I’m collecting all the tweets for possible 2012 candidates with the Streaming API, and I wanted to make sure I was getting every one of their tweets. I built a backfilling script to go through every tweet in each of these accounts, and add any that weren’t already in the database. This uses the /statuses/user_timeline call to get the past tweets. I ran into a problem with tons of 502 errors from the Twitter API, as many as one every two or three API calls.
Taylor Singletary on the Dev mailing list suggested dropping the count parameter to avoid timeout errors, and this has helped a lot. I was using a count of 200 tweets per call to keep the number of calls low. This gave me all the data in about 100 calls, but with the errors I wasn’t able to complete the process before hitting the rate limit. I tried dropping the count to 100, and this allowed the script to finish with a total of 298 calls.
So now I have the catch 22 of needing to do more API calls to avoid the errors that cause too many API calls. The only solution I see is to cut the count parameter to a level that is low enough to avoid errors, and then spread the backfilling out over multiple hours to stay within the rate limit.
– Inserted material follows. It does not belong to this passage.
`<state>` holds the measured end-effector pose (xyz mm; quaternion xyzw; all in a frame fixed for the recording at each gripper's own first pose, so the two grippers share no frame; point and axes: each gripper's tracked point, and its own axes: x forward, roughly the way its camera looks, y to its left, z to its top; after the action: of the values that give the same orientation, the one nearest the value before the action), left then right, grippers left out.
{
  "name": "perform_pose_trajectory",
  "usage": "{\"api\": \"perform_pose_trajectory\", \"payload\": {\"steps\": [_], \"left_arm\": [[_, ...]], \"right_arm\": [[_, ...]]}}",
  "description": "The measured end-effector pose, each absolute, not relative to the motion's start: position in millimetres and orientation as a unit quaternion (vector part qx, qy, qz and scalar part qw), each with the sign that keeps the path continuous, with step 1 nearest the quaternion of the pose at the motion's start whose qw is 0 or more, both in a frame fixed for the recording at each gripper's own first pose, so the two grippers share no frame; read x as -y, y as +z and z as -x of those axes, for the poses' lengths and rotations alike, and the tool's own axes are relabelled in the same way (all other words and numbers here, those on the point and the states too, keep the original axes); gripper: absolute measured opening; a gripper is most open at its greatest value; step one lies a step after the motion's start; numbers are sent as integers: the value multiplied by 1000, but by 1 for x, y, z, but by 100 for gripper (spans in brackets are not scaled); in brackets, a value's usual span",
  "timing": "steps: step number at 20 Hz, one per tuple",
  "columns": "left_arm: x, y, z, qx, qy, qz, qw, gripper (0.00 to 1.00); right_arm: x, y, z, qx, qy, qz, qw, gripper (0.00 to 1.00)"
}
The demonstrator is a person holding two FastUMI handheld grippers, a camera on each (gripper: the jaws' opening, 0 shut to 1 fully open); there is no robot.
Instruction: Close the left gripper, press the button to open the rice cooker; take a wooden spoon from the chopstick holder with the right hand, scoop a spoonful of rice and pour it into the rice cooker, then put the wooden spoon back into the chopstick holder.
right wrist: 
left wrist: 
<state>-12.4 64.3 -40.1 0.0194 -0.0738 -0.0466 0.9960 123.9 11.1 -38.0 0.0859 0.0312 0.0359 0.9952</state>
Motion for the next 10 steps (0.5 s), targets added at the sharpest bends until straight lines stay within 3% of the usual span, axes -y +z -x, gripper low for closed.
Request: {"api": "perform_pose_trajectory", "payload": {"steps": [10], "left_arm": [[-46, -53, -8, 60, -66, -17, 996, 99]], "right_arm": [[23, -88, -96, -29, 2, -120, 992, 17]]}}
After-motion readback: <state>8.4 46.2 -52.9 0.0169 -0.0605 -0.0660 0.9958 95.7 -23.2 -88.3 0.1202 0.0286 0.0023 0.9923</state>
I think the ultimate solution is to do a steady level of backfilling spread over the entire day. I haven’t had to do backfilling in the past, because I was treating the Streaming API tweet collection as a high volume sampling mechanism. As long as I got lots of tweets on a particular subject, it was good. Now that I want to maintain a database of every tweet made by the candidates I have to backfill to make sure nothing was missed by streaming. This seems to be necessary, since every time I run the backfill I get two to three tweets that didn’t get sent by streaming.